In how many lines of the entries below does "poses" appear? Give only the number.
── Working data ──
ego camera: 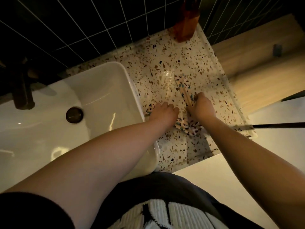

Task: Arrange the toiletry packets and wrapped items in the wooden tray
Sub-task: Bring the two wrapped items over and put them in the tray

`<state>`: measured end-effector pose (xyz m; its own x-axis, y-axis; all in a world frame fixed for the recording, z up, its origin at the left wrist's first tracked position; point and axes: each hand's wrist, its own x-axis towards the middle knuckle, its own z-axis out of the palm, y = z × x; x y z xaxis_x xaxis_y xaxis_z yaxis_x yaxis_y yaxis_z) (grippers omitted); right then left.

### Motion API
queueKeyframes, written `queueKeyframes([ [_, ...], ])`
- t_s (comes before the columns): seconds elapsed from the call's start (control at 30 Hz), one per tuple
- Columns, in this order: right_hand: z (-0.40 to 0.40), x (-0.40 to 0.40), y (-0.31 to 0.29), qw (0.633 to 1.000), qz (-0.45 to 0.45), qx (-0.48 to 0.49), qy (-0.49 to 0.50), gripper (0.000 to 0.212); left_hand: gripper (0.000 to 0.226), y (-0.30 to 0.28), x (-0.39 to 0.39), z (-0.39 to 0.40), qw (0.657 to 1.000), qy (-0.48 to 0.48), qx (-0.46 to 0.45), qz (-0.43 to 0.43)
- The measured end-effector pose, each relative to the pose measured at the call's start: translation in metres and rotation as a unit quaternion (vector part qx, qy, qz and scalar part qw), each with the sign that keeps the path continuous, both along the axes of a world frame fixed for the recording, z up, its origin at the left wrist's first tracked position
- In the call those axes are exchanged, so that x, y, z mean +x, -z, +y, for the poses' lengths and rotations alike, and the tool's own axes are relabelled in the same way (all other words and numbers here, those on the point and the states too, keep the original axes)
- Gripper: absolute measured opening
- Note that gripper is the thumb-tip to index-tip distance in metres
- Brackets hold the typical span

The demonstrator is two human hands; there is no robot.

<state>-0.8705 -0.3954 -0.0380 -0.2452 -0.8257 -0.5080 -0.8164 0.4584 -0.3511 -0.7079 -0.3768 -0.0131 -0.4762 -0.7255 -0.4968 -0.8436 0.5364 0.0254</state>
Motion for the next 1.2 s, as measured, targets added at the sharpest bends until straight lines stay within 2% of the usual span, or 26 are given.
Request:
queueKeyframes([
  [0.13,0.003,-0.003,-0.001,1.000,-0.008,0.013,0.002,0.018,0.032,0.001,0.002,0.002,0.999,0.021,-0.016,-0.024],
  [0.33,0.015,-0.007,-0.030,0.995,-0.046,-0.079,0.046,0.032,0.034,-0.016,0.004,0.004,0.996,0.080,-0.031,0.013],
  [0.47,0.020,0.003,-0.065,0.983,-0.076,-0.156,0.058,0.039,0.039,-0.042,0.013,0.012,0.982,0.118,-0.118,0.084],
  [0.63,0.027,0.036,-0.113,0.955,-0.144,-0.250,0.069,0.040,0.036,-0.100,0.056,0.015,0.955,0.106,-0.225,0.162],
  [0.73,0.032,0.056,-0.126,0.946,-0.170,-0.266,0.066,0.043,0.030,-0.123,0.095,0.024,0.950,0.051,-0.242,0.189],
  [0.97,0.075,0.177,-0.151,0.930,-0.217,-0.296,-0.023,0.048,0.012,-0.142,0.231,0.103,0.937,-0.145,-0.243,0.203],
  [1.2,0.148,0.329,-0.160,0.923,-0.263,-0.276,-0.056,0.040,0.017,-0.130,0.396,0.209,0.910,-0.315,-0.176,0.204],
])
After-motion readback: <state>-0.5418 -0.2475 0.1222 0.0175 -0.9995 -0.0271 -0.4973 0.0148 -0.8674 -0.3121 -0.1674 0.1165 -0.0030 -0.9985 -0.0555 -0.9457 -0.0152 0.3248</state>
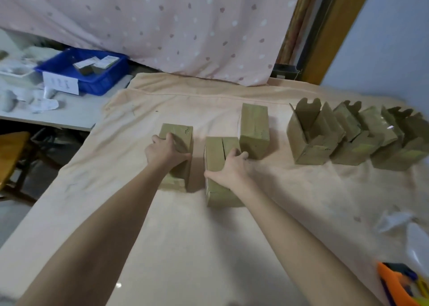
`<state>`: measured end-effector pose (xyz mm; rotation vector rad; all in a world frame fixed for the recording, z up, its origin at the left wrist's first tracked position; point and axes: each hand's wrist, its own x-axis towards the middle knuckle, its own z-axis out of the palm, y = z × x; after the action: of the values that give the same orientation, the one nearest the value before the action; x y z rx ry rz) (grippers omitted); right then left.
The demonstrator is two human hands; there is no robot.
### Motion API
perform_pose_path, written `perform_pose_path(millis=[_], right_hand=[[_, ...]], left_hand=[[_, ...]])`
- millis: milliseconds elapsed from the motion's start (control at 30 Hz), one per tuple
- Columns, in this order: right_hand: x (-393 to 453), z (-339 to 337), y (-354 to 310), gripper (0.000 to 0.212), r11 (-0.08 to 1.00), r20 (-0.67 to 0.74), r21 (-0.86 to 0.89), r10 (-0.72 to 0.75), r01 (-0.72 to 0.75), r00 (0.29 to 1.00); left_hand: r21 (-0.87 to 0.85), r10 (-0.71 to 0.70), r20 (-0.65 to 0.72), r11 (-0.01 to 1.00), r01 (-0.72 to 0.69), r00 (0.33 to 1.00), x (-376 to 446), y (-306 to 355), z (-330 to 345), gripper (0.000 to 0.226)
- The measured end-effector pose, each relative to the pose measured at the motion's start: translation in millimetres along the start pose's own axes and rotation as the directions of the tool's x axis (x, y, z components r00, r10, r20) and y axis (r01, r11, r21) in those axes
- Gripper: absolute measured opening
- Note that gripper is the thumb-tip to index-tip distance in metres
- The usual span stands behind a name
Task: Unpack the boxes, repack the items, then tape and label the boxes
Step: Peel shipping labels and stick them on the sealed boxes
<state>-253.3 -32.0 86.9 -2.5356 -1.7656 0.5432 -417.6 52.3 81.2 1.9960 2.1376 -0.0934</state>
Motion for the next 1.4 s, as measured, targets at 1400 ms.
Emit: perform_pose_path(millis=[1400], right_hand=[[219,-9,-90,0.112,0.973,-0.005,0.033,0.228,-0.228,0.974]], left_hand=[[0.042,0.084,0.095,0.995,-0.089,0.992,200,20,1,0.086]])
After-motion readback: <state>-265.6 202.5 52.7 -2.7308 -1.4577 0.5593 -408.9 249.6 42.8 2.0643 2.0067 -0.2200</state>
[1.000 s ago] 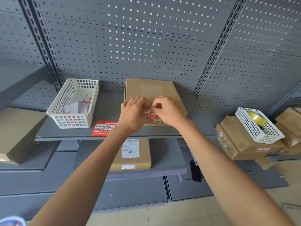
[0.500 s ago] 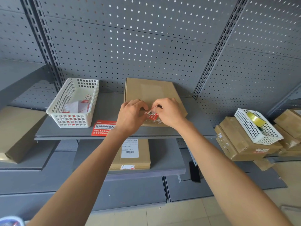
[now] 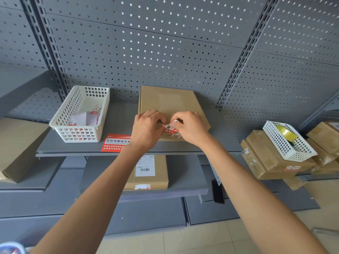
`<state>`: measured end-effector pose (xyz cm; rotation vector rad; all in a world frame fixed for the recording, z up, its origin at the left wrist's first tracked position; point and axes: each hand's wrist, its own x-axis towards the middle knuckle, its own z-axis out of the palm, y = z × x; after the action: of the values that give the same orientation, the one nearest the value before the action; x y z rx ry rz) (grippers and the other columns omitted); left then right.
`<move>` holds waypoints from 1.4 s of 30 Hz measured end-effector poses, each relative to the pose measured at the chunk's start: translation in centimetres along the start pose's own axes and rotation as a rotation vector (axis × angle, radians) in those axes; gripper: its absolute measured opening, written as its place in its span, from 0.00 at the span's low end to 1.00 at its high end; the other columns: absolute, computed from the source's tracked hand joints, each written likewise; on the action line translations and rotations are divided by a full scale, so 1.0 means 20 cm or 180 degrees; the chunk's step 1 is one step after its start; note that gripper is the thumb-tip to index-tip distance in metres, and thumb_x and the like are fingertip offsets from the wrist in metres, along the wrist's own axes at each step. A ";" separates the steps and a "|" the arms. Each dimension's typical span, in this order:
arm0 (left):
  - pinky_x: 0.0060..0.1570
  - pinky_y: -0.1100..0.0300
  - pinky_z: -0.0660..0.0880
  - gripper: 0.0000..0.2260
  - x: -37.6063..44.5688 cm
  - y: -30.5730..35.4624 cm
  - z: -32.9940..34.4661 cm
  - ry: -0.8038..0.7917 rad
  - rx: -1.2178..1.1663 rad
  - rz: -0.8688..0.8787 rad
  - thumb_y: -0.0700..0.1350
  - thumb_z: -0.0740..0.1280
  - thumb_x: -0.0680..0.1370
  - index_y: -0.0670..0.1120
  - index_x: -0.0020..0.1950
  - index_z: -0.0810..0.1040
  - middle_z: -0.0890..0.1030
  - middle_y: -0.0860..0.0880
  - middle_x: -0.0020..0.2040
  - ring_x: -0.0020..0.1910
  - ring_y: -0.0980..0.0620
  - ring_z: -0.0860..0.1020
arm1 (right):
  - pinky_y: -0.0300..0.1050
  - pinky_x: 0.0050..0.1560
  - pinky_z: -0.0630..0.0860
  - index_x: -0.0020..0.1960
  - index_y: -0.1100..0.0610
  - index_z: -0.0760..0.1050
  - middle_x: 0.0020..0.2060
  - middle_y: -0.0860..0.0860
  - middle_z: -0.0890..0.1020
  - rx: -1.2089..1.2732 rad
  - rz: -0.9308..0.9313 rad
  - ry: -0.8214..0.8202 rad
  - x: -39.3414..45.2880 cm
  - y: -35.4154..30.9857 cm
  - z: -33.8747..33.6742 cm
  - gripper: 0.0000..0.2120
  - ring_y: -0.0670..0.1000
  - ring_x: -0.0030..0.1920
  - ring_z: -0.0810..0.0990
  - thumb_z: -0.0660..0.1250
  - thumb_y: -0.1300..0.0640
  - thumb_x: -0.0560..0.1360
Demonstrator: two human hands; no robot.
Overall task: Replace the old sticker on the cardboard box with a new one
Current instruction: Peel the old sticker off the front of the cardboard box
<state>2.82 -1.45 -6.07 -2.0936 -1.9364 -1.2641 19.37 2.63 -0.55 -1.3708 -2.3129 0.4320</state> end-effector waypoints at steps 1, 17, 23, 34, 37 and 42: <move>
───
Written response: 2